# casting quality



## PeeWee (Jan 1, 2011)

Hi All,

I was wondering if anyone has experience of the casting quality of the following supplier, Polly Model engineering. i quite like the look of the stationary engines on this page http://www.pollymodelengineering.co.uk/sections/stationary-engines/anthony-mount-models/index.asp

if they are any good then i will start saving the pennies.

best regards


----------



## Jasonb (Jan 1, 2011)

I've never heard of any problems with them, I did do one of Anthony's engines before Polly produced the castings and there were bits of sand in the gun metal but that was a long time ago.

Most of these engines have been covered in ME or EIM and several in his two books, worth getting if you want to do a specific one. Its also possible to make them from scratch without the castings, if you can say which you fancy I'll probably be able to find a build thread for you. I'm going to do teh Easton & Anderson grasshopper but double up the sizes, should just fit on teh Wm280 

Jason


----------



## PeeWee (Jan 2, 2011)

Cheers for the info Jason, there are 2 or 3 i am looking at so as soon as i narrow it down i will be looking for the threads.


----------



## Xlmyford (Jan 2, 2011)

Hello.
Someone who did an A.Mount engine from castings and who wrote an excellent build report:
http://www.eckartkercher.de/McOniebau01.htm
He purchased the castings at:
http://www.modelsteamenginesuk.com/

Cheers,Ralph


----------



## ZAPJACK (Jan 23, 2011)

i've just receive the castings of the R&B gas engine
50lbs of cast iron!!!!!
No comment.

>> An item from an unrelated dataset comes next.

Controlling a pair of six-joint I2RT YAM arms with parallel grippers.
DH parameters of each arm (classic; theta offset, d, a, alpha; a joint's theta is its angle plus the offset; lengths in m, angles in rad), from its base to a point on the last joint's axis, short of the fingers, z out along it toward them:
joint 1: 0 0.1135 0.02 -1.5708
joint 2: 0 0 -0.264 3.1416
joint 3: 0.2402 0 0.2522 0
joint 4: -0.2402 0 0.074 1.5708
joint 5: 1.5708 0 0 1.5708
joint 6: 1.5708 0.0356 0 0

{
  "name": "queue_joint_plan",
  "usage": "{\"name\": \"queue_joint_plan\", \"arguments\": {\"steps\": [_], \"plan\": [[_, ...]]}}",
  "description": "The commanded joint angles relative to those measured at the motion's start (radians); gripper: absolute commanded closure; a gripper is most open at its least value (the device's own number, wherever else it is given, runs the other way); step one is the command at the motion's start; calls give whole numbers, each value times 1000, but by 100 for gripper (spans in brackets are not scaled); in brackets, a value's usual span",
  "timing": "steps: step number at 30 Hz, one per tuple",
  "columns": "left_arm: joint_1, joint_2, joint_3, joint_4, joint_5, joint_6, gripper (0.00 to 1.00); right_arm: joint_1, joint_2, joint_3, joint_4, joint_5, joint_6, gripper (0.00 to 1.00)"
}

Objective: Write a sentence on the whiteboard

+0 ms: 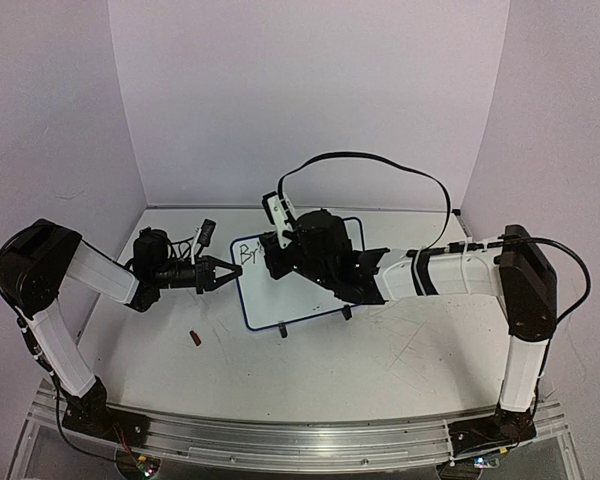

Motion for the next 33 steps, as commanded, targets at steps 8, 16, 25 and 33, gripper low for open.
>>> {"name": "queue_joint_plan", "arguments": {"steps": [8, 16, 25, 33], "plan": [[0, -39, 3, -8, -5, 48, 100, 15, -8, -21, -8, 17, 38, 100], [-1, -40, 6, -10, -3, 48, 100, 18, -9, -26, -11, 17, 42, 100], [0, -38, 6, -13, -4, 48, 100, 19, -14, -9, -10, 10, 32, 100], [0, -31, 8, -14, -5, 50, 100, 17, -134, -56, 93, -82, 41, 100]]}}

Just take care that's cast iron and not brass or bronze
So if you never works iron castings, try it!
TheZap


----------



## GWRdriver (Jan 23, 2011)

ZAPJACK  said:
			
		

> No comment. Just take care that's cast iron and not brass or bronze


I know these days many people don't like machining cast iron because it's _dirty_ but there is nothing I'd rather work in than cast iron. A good quality cast iron machines and works so well, it's a joy to machine. How many of us, dispite taking every precaution to avoid it, have lost an expensive gunmetal or bronze casting to a dig-in? Cast iron won't do that to you and for that alone I will gladly endure the cleaning up.


----------



## Jasonb (Jan 23, 2011)

Its lovely until you hit a hard chilled spot  then it will take the edge of a HSS milling cutter before you know it. Had half a dozen castings like this on my IHC build a few were saved by heating the rest went in the bin and were fabricated.

Good castings on the other hand are a joy to machine.

Jason


----------